Entre rachaduras e frestas
Fernanda Rodrigues
domingo, abril 13, 2025
1
Gosto de registrar trivialidades do meu dia – destas que ninguém se importa. Documentalizar uma vida simples, sem importância, lenta. Uma vida vagarosa em meio ao vazio e ao caso. Sou lenta. Sempre fui. Mas também sou um paradoxo. Sempre fui também. Uma mente ansiosa – e, por vezes, catastrófica – para domar. Cada um tem o seu próprio desafio interno – e se acha que não o tem, é porque ainda não o descobriu.
Ano passado, em setembro, minha tia me deu um cacto de presente de aniversário. Muda nascida do cacto que ela mesma cuida há anos. Ela me deu. Eu agradeci, feliz com a singeleza, e procurei um lugar de honra no meio das minhas suculentas. O cacto? Bem, ele detestou. Um mês depois, a mesma tia estava em casa vendo a minha cara de “eu não sei mais o que fazer”, ao mostrar para ela as pontas amareladas e molengas da planta.
– Ele é bruto. Põe no sol. Ele vai ficar bem.
Gosto de cactos porque eles – de algum modo – me lembram dos poetas: ambos estão num mundo hostil, com pouquíssimos recursos, contudo dão um jeito não só de sobreviver, mas também de fazer isso com leveza. Poetas e cactos mudam a paisagem árida e trazem a boniteza para ela.
Meu cacto foi parar do lado de fora da janela da cozinha. Está ali: sujeito a todo tipo de intempéries (sol, chuva, vento, garoa, neblina…) e num lugar nada glamuroso, sem destaque algum. Vulnerável, entregue. A parte mole e amarelada, entretanto, aos poucos foi recuperando o verde, ganhando a firmeza perdida. Novos caules foram nascendo, crescendo. Chegou ao ponto de eu pensar em comprar um vaso novo. Preciso perguntar à tia como replantá-lo.
Há três semanas tive uma surpresa. Fui conversar com ele – sou da espécie que conversa com fauna e flora – e me deparei com um tímido botão.
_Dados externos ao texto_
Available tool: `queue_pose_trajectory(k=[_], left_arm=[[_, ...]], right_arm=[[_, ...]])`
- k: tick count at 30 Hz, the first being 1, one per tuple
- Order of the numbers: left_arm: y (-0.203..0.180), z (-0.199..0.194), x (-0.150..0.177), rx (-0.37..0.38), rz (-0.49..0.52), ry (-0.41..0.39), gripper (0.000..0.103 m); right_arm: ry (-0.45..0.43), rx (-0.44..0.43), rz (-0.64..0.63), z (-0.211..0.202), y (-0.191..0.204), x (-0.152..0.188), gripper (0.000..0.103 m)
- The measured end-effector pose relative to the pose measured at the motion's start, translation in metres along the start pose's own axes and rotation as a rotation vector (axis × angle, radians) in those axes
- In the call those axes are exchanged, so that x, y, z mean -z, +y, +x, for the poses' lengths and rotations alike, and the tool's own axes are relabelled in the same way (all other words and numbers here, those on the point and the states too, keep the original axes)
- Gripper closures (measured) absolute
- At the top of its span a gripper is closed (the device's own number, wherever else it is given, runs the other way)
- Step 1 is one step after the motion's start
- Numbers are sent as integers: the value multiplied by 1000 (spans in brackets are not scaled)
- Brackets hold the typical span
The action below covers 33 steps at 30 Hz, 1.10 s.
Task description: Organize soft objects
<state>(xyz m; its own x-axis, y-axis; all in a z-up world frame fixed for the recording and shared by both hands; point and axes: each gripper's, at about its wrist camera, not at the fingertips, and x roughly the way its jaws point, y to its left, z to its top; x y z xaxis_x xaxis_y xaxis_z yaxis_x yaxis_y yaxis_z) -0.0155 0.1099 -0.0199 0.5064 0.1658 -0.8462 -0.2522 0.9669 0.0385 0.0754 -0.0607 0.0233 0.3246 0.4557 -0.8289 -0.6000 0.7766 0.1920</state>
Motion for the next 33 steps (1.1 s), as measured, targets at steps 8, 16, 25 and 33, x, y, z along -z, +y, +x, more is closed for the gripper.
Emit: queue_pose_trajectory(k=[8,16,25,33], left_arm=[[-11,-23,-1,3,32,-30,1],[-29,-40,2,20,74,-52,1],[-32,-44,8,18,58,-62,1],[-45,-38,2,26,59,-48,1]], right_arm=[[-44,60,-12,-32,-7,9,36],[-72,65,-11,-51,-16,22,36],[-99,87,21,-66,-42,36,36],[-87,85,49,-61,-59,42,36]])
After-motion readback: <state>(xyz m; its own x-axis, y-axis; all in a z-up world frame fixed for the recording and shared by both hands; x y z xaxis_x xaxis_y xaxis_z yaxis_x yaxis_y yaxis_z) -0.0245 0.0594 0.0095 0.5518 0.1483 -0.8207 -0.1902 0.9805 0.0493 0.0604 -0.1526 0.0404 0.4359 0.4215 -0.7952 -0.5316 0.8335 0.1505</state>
– Mãããããe, acho que o cacto vai dar flor, vem ver! – Meus olhos brilhavam, claro.
Foi aí, então, que a minha mente lenta que gosta de ser ansiosa resolveu sair da maratona e correr um sprint: “Será que o botão vai crescer?”, “Será que vai abrir outro botão?”, “Será que a flor demora para abrir?”, “Que cor será a flor?” – emoções todas de alguém cujos outros cactos e suculentas nunca floresceram, tal qual mãe de primeira viagem.
A onda de calor veio e, por incrível que pareça, meu cacto amou! Apesar de tomar todo o sol da tarde, o botão estava a cada dia maior e maior e maior. Maior a ponto de minha mãe vir me dizer um “manda foto para sua tia e pergunta se isso é normal”. Mandei a foto só pra dizer que vinha uma flor por aí. Ela, claro, ficou feliz também.
Ontem de manhã fui lavar a louça do café da manhã e espiei o outro lado da janela. Algo havia mudado. O botão estava abrindo. Corri para destrancar a porta e atravessar a parede. Precisava observar mais de perto. Era verdade!!! Estava abrindo uma flor peluda e rajadinha – quase como a descrição de um gato. Tirei foto orgulhosa – não sem antes dizer ao cacto que sua flor é linda! – e mandei a imagem para a minha tia, que está em viagem, e para as minhas melhores amigas – que acompanham de perto as minhas trivialidades. Na conversa com elas surgiu a dúvida: que cacto é esse, afinal?
Usei o Google Lens para a pesquisa. Coloquei a foto que havia tirado. O primeiro link, em inglês, dizia que a espécie é sul-africana, que há variações nas cores da flor (podem ser roxas, brancas, amarelas e rosa) e que – apesar de parecer carnívora – por causa dos pelinhos na flor –, a planta não é. Aliás, ela é adequada para quem tem pets. Vir de um lugar quente explica ela ser o único ser vivo nesta casa a amar a onda de calor.
Duas horas mais tarde, fui pegar um balde no quintal, e ela já tinha aberto de vez. Florida em sua potência. Fiquei emocionada. Tirei uma nova foto. Mandei para a tia, para as amigas e postei nos stories do Instagram.
Gosto de registrar trivialidades que ninguém se importa. Elas me comovem e me lembram que – apesar de estar num mundo tão bélico – a poesia nasce das rachaduras e de frestas.